Bugs in Intrinsics Guide

194 posts / 0 new

I'm confused by the operation of _mm512_i32extscatter_epi32.

If you use conv=_MM_DOWNCONV_EPI32_NONE and hint=_MM_HINT_NONE this intrinsic should be equal to _mm512_i32scatter_epi32.

For example, when using _MM_DOWNCONV_EPI32_UINT8, take j=15, then i=480 and n=120, and addr[127:120]:=UInt32ToUInt8(v1[511:480]), Are we really using 128-bit addresses? The operation of _mm512_i32scatter_epi32 does make a lot more sense. See below.

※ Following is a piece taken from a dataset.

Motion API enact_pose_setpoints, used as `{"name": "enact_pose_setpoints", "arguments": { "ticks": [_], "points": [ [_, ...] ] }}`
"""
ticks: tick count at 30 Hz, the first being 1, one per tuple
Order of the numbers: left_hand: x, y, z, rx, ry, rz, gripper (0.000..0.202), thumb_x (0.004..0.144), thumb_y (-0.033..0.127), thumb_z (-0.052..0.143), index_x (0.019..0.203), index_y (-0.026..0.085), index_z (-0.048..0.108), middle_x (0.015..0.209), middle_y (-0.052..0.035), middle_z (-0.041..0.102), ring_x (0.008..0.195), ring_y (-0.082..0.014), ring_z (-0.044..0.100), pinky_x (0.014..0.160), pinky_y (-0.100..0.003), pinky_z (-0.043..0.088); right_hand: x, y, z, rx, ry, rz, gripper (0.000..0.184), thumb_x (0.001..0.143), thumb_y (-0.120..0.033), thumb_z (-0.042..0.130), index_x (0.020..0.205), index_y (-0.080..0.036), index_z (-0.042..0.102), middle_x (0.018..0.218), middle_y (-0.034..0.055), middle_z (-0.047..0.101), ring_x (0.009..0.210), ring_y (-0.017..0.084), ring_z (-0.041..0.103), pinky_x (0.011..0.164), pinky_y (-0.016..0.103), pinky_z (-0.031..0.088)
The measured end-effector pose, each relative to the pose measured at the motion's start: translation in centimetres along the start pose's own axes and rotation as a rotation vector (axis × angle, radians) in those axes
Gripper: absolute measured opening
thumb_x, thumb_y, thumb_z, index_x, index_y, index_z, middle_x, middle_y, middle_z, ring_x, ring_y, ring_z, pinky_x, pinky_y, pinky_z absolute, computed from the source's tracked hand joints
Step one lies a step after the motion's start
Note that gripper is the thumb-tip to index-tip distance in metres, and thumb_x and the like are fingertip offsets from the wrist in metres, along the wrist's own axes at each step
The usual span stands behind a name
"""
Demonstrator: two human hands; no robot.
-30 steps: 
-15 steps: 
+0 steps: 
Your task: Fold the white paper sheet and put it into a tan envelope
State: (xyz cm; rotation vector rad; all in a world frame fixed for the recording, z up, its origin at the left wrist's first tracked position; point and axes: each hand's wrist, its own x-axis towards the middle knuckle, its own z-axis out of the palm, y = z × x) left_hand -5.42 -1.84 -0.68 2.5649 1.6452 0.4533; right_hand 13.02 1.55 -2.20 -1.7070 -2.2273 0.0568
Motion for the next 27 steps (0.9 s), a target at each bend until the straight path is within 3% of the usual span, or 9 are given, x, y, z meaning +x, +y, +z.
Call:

Can someone please explain how the operation of the _mm512_i32extscatter_epi32 should be read?

Regards Henk-Jan.

---
void _mm512_i32extscatter_epi32 (void * mv, __m512i index, __m512i v1, _MM_DOWNCONV_EPI32_ENUM conv, int scale, int hint)
Operation:

FOR j := 0 to 15
    addr := MEM[mv + index[j] * scale]
    i := j*32
    CASE conv OF 
        _MM_DOWNCONV_EPI32_NONE: 
            addr[i+31:i] := v1[i+31:i]
        _MM_DOWNCONV_EPI32_UINT8: 
            n := j*8 
            addr[n+7:n] := UInt32ToUInt8(v1[i+31:i])
        _MM_DOWNCONV_EPI32_SINT8:
            n := j*8
            addr[n+7:n] := SInt32ToSInt8(v1[i+31:i])
        _MM_DOWNCONV_EPI32_UINT16:
            n := j*16 
            addr[n+15:n] := UInt32ToUInt16(v1[i+31:i]) 
        _MM_DOWNCONV_EPI32_SINT16: 
            n := j*16 
            addr[n+15:n] := SInt32ToSInt16(v1[n+15:n]) 
    ESAC 
ENDFOR 

---
void _mm512_i32scatter_epi32 (void* base_addr, __m512i vindex, __m512i a, int scale)
Operation: 

FOR j := 0 to 15
    i := j*32 
    MEM[base_addr + SignExtend(vindex[i+31:i])*scale] := a[i+31:i] 
ENDFOR

 


Selecting AVX512_4FMAPS instruction set, one intrinsic is missing:  _mm512_4fmadd_ps

That intrinsic is in the tool; it is just missing from the filtered list AVX512_4FMAPS.

 


The entire instruction sets which uses masks as input, such as kmov, kshift, kand and so on is absent from the guide. I had to use those several times and it's harder with their absence.


Quote:

Eden S. (Intel) wrote:

The entire instruction sets which uses masks as input, such as kmov, kshift, kand and so on is absent from the guide.

The guide does describe some intrinsics like _mm512_kmov, _mm512_kand, etc. but they mostly deal with 16-bit masks and are not extracted to a separate category, which would be useful for searching.

 


In this guide I see the description of __m256i _mm256_insert_epi64 (__m256i a__int64 iconst int index).

The MS compiler (Visual Studio 2015) doesn't identify such an intrinsic.
Intel® 64 and IA-32 Architectures Software Developer’s Manual Combined Volumes: 1, 2A, 2B, 2C, 2D, 3A, 3B, 3C, 3D and 4 (Order Number: 325462-063US, July 2017) doesn't have any information re this intrinsic name as well.
Whats does it mean - do we have such operation or not ?
 


Quote:

Zvi Danovich (Intel) wrote:

In this guide I see the description of __m256i _mm256_insert_epi64 (__m256i a, __int64 i, const int index).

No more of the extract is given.